MY MOTHER sent me a reading list that summer with four hundred books on it, Colette and Chinua Achebe and Mishima, Dostoyevsky and Anaïs Nin, D. H. Lawrence and Henry Miller. I imagined her lying in bed reciting their names like a rosary, running her tongue over them, round as beads. Sometimes Starr took us to the library. She waited in the car and gave us ten minutes to get our books or she’d leave without us. “I’ve got the only book I need, missy,” she said.
Davey and I grabbed our books like Supermarket Sweep while Peter and Owen wistfully hovered near the library grandpa who read stories to kids. It had been better when Ray was home — he would drop us off, go have a few beers, and pick us up an hour or two later. Then the little boys would listen to the grandpa’s stories as long as he held out.
But now Ray had a job doing finish carpentry in a new subdevelopment.
So I was stuck at the height of summer in the trailer watching Starr knit a gigantic afghan that looked like a rainbow threw up on it. I read, drew. Ray bought me some kid’s watercolors from the drugstore and I started painting.
I stopped trying to persuade my mother to accept Jesus. It was hopeless, she would have to come to it herself. It was God’s will, like Dmitry in The Brothers Karamazov, one of the books from her reading list.
Instead of letters, I sent her drawings and watercolors: Starr in shorts and high heels, watering the geraniums with a hose. Ray drinking a beer, watching the sun set from the porch. The boys wandering the wash in the warm tender nights with flashlights, surprising a horned owl. Ray’s chess set. The way he studied the board, fist under chin. The paloverde trees in the cool of early morning, a rattlesnake lying across a rock at full length.

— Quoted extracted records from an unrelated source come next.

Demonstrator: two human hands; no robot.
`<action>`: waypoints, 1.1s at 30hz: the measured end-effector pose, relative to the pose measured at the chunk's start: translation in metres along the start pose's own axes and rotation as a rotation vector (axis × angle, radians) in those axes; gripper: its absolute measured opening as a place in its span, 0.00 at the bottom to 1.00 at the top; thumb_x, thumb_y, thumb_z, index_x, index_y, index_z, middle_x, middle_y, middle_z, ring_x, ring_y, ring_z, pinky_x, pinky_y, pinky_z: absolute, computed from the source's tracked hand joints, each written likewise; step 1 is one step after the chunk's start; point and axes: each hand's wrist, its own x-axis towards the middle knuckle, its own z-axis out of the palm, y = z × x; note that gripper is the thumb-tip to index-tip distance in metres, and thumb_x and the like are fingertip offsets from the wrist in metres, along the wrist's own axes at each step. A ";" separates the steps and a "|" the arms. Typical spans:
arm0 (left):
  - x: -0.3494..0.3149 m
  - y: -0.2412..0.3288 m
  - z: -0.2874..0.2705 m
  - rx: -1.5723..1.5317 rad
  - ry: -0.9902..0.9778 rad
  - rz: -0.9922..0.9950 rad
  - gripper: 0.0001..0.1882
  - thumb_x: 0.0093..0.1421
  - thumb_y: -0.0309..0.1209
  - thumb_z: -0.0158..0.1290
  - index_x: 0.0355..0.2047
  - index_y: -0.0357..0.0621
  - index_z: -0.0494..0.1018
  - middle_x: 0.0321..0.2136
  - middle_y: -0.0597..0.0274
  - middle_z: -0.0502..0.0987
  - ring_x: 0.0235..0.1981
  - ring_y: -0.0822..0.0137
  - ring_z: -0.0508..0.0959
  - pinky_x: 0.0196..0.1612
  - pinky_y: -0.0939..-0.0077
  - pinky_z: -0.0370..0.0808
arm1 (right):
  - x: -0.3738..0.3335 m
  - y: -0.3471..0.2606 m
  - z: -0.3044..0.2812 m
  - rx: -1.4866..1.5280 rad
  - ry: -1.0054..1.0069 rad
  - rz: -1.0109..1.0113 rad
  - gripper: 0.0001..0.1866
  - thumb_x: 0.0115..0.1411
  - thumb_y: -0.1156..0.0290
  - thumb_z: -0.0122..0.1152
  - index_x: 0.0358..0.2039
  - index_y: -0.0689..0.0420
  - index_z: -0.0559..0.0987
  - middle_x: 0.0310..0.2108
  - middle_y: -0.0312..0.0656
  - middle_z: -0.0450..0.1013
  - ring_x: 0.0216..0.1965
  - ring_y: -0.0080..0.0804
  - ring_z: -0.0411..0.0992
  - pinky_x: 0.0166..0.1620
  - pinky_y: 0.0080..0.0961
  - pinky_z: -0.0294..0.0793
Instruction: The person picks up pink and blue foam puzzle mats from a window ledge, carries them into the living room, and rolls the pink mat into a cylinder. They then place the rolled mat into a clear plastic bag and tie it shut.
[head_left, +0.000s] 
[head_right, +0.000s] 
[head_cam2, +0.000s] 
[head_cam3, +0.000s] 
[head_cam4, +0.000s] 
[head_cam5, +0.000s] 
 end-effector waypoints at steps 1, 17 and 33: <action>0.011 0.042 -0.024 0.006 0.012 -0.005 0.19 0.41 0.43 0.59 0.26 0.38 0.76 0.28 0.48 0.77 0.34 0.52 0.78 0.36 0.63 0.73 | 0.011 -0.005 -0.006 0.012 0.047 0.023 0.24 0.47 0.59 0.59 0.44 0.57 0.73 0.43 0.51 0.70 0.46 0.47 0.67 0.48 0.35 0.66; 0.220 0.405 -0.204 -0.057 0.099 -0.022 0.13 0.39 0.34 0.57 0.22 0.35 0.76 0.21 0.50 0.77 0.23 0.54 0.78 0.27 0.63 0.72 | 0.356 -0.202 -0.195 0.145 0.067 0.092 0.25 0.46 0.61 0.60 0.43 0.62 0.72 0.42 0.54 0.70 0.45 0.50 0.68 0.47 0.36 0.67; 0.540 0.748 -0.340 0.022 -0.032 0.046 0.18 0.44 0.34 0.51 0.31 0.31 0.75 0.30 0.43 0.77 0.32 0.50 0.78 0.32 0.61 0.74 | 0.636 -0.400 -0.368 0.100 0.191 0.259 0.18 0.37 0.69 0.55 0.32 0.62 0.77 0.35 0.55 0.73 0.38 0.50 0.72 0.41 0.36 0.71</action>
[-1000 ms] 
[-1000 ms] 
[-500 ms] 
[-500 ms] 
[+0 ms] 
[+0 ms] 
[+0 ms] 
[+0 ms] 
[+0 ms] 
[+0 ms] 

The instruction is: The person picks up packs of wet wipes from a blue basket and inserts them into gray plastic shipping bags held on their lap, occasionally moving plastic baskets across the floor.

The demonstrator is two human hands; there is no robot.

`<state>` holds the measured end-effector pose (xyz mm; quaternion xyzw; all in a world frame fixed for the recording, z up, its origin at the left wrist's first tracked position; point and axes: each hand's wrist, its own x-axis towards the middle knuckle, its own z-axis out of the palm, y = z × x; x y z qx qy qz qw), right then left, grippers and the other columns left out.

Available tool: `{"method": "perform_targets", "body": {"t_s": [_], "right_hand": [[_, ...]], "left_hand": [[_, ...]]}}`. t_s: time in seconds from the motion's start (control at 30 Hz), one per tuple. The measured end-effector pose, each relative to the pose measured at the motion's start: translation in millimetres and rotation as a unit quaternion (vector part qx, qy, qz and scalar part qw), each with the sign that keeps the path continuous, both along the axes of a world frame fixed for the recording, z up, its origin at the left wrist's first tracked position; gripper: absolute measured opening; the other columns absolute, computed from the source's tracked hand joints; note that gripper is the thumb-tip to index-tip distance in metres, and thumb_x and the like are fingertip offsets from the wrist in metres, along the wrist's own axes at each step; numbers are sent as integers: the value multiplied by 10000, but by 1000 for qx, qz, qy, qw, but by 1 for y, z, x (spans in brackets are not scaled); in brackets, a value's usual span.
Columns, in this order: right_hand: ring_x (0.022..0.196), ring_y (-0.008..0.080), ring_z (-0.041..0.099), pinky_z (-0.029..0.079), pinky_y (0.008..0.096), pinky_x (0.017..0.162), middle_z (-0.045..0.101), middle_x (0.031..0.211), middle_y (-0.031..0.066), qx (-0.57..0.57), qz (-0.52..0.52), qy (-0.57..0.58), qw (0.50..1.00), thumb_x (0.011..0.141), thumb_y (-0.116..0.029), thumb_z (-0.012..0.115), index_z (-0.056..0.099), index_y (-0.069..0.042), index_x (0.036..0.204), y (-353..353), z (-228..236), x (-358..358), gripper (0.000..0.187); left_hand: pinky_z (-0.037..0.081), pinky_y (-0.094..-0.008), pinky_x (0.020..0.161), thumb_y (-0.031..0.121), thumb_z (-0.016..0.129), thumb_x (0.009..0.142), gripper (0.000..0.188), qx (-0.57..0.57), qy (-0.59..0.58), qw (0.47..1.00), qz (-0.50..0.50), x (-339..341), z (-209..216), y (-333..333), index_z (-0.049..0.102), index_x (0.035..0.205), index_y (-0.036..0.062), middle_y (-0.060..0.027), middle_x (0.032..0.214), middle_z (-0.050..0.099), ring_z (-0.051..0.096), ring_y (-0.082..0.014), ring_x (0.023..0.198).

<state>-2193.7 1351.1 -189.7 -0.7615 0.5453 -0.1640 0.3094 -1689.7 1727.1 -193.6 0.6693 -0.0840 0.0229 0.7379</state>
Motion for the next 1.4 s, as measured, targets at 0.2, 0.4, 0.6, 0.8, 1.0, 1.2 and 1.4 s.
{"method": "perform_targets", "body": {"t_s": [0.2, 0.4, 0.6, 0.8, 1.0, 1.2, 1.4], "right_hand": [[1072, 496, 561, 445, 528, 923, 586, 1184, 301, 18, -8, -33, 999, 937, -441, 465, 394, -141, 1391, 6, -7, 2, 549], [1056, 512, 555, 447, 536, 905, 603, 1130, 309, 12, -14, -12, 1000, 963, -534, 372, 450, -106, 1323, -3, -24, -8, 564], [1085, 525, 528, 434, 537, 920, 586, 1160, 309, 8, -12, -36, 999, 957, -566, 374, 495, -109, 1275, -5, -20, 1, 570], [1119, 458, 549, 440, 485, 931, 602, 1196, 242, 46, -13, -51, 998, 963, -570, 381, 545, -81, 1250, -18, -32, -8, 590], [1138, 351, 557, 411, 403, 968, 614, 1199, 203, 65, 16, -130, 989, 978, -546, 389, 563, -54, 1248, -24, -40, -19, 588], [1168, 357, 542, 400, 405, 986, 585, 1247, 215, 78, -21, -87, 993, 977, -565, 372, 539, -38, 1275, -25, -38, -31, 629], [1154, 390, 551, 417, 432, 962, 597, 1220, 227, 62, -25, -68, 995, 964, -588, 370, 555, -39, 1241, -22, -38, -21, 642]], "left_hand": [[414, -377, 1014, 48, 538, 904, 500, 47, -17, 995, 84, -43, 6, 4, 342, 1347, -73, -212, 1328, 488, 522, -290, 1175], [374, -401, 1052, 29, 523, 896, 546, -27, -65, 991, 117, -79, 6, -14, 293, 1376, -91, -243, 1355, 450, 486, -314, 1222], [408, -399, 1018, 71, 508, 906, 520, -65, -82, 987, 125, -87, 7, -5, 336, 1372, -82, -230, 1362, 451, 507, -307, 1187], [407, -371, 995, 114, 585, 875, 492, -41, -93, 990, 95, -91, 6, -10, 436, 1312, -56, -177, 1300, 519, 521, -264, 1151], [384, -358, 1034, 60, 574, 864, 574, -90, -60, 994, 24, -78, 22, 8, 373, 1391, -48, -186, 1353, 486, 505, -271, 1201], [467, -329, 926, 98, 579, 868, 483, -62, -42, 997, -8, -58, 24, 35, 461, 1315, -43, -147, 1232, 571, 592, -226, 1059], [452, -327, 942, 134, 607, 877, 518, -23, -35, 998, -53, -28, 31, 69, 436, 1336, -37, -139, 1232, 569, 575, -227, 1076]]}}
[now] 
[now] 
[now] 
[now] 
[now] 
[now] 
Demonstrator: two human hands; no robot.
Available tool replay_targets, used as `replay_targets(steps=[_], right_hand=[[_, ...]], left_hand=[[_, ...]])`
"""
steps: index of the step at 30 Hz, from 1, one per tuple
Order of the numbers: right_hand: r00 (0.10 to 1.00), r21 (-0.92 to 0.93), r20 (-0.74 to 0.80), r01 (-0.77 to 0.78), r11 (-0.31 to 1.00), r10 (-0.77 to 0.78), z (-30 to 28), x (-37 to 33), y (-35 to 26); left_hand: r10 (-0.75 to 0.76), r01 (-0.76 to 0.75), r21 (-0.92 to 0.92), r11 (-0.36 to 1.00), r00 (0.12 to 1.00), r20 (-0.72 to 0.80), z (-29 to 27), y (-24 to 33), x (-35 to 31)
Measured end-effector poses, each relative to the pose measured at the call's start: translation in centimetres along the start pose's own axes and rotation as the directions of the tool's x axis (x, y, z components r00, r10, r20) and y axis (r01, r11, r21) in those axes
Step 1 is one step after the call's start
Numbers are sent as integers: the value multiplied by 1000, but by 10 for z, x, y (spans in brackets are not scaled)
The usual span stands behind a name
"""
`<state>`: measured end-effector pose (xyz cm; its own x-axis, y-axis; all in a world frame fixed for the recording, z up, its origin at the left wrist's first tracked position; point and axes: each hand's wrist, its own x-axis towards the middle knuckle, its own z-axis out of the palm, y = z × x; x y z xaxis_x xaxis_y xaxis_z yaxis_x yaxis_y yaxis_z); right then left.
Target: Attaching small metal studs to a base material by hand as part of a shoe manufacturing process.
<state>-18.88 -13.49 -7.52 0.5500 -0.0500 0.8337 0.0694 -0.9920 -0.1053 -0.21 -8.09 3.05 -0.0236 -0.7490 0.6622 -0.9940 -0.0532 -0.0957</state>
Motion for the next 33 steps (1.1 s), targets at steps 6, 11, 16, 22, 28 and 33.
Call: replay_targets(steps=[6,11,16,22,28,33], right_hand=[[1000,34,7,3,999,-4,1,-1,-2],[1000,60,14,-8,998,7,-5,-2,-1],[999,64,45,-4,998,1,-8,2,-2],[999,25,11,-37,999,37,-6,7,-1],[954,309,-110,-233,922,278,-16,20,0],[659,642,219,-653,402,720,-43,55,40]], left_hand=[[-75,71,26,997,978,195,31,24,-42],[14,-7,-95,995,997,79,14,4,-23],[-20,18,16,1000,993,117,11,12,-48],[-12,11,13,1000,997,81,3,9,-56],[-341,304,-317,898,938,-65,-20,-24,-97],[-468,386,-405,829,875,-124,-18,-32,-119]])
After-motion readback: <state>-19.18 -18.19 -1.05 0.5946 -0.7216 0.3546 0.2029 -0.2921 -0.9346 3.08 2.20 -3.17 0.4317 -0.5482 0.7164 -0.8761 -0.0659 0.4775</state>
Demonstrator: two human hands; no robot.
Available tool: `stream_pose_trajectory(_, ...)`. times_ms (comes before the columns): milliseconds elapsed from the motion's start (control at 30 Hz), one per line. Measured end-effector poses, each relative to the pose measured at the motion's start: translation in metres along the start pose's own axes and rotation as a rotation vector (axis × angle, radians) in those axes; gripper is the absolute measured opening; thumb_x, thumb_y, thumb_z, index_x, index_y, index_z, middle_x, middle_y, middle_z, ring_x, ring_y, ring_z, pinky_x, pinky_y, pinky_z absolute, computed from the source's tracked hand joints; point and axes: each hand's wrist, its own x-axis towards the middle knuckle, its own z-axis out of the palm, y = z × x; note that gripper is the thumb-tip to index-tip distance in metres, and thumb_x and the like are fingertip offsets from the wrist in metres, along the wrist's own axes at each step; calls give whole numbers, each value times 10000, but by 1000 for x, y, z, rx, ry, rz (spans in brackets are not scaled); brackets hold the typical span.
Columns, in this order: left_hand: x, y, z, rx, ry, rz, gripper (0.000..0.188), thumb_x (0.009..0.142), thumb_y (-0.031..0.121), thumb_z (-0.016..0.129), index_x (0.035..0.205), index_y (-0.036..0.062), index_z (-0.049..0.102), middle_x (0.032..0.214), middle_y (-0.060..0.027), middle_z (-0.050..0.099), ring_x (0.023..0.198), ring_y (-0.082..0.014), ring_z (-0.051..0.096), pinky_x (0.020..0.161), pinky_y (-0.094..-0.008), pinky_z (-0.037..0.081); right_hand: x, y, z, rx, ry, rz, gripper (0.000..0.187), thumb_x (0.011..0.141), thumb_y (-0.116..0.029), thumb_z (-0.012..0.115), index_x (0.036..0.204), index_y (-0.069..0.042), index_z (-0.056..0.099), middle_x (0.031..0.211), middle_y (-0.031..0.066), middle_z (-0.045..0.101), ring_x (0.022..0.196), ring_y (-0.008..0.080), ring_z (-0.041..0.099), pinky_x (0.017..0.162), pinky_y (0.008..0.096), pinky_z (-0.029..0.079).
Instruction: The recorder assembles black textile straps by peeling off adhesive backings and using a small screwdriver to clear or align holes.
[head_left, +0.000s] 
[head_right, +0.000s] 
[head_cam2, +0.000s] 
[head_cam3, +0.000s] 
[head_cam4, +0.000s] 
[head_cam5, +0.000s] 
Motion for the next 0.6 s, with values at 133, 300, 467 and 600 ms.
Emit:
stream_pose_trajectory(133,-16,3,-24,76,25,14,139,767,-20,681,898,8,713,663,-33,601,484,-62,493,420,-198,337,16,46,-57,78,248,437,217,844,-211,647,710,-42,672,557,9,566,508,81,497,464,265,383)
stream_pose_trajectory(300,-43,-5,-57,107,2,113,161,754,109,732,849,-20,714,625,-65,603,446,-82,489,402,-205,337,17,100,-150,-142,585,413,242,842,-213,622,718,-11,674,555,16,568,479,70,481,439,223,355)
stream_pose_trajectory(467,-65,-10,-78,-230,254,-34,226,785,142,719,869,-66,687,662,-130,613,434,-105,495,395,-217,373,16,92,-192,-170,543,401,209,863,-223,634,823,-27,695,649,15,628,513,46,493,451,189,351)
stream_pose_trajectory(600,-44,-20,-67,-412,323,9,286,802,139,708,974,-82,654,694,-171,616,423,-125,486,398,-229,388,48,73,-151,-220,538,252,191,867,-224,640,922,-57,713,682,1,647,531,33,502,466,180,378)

Each gun had a purpose, like a hammer or a screwdriver. The rifle was for hunting, the Beretta for potentially touchy situations — a bar, a meeting with the ex, a date, what Ray called close-in work. The shotgun was for home protection. “Get behind me, kids!” he’d say in a grandmothery voice, and we’d all run behind him as he demonstrated, spraying the oleanders with buckshot.
And the .38? “Only one reason for a thirty-eight. And that’s to kill your
man.”
I felt like an Israeli girl soldier, in shorts and the hot wind, sighting down the barrel of the rifle, holding the .38 with both hands. It was a strange feeling, him looking at me as I aimed. I found I couldn’t quite lose myself in the target. His eyes split my attention between the C in Coke and my awareness of him watching me.
And I thought, this was what it was like to be beautiful. What my mother felt. The tug of eyes, pulling you back from your flight to the target.
I was in two places at once, not only in my thought, my aim, but my bare feet on the dusty yard, my legs growing stronger, my breasts in the new bra, my long tanned arms, my hair flowing white in the hot wind. He was taking my silence but giving me something in return, a fullness of being recognized. I felt beautiful, but also interrupted. I wasn’t used to being so complicated.
7.
IN NOVEMBER, when the air held blue in the afternoons and the sunlight washed the boulders in gold, I turned fourteen.
There was a cake from Ralph’s Market with a hula girl in a grass skirt and my name written in blue, and they all sang
“Happy Birthday.” The cake had a trick candle that wouldn’t go out, so I didn’t get my wish. Which was just that it would always be like this, that my life could be a party just for me.
The last gift was from Ray. I carefully opened the paper, and saw the wood, carved and inlaid in the pattern of an art nouveau moonflower, the cover motif of my mother’s first book. I held my breath and took it out of the paper, a wooden jewelry box. It smelled of new wood. I ran my fingers over the moonflower, thought of Ray cutting the pieces, the sinuous edges, fitting them so perfectly you couldn’t feel the transitions in the woods. He must have done it late at night, when I was asleep. I was afraid to show how much I loved it. So I just said, “Thanks.” But I hoped he could tell.